Work order: Line by line, set down all the data below exactly, omitting any picture.

Recorded information:

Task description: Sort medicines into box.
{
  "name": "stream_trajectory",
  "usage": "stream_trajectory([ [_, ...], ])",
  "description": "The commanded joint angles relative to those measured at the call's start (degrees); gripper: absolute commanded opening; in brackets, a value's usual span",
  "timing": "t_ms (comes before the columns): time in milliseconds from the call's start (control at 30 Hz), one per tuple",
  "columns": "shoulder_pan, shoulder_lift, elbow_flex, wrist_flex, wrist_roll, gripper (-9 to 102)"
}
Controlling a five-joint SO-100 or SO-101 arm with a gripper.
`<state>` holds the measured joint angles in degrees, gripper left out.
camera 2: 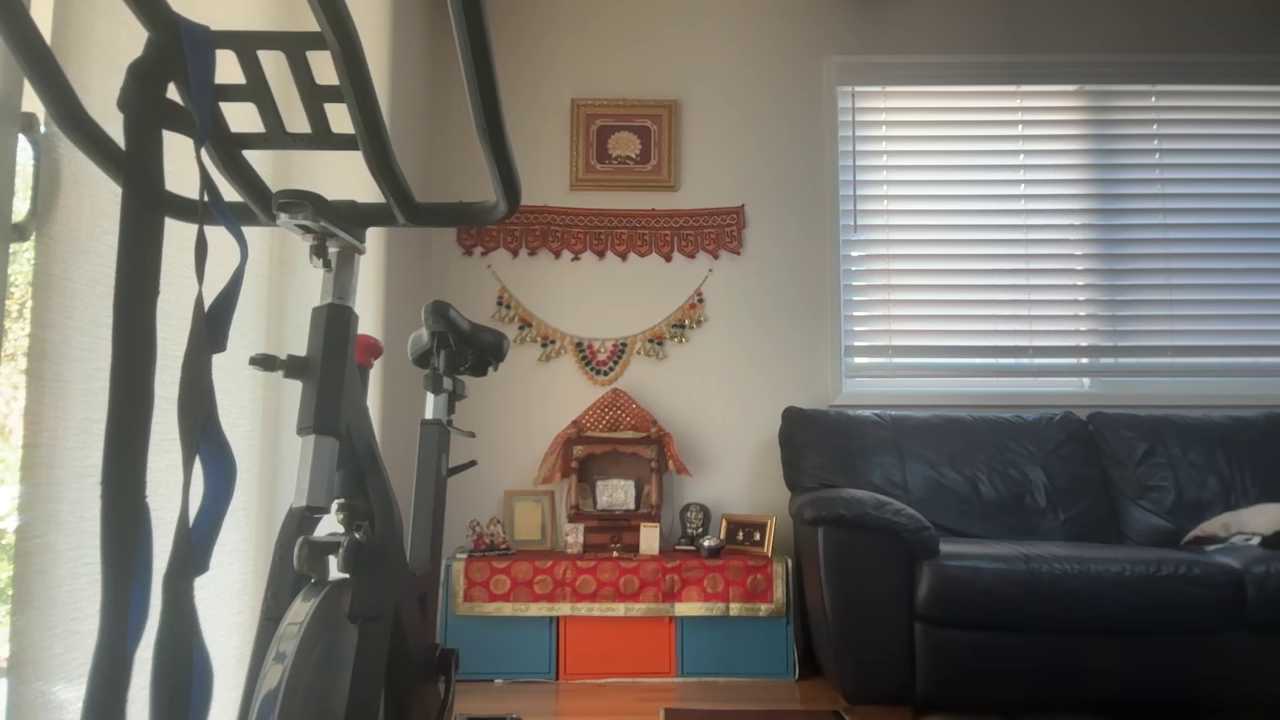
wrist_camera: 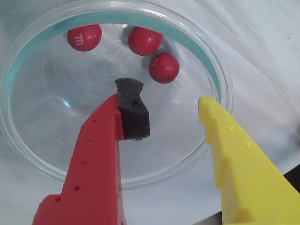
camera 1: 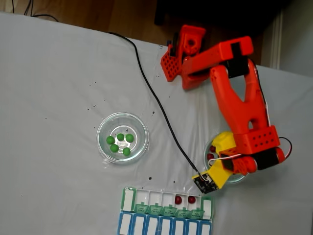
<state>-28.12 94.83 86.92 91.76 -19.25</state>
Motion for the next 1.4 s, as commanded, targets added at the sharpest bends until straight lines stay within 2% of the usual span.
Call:
stream_trajectory([
  [0, -1.1, 2.5, -0.7, 0.6, -0.6, 22],
  [1367, -3.3, -2.5, 1.5, -4.6, 0.9, 29],
])
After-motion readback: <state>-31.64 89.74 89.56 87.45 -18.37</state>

Response to this exercise:
Task description: Sort medicines into box.
{
  "name": "stream_trajectory",
  "usage": "stream_trajectory([ [_, ...], ])",
  "description": "The commanded joint angles relative to those measured at the call's start (degrees); gripper: absolute commanded opening; in brackets, a value's usual span",
  "timing": "t_ms (comes before the columns): time in milliseconds from the call's start (control at 30 Hz), one per tuple",
  "columns": "shoulder_pan, shoulder_lift, elbow_flex, wrist_flex, wrist_roll, gripper (-9 to 102)"
}
Controlling a five-joint SO-100 or SO-101 arm with a gripper.
`<state>` holds the measured joint angles in degrees, gripper left out.
camera 2: 
wrist_camera: 
camera 1: 
<state>-28.12 94.83 86.92 91.76 -19.25</state>
Motion for the next 1.4 s, as commanded, targets added at the sharpest bends until straight lines stay within 2% of the usual span.
Call:
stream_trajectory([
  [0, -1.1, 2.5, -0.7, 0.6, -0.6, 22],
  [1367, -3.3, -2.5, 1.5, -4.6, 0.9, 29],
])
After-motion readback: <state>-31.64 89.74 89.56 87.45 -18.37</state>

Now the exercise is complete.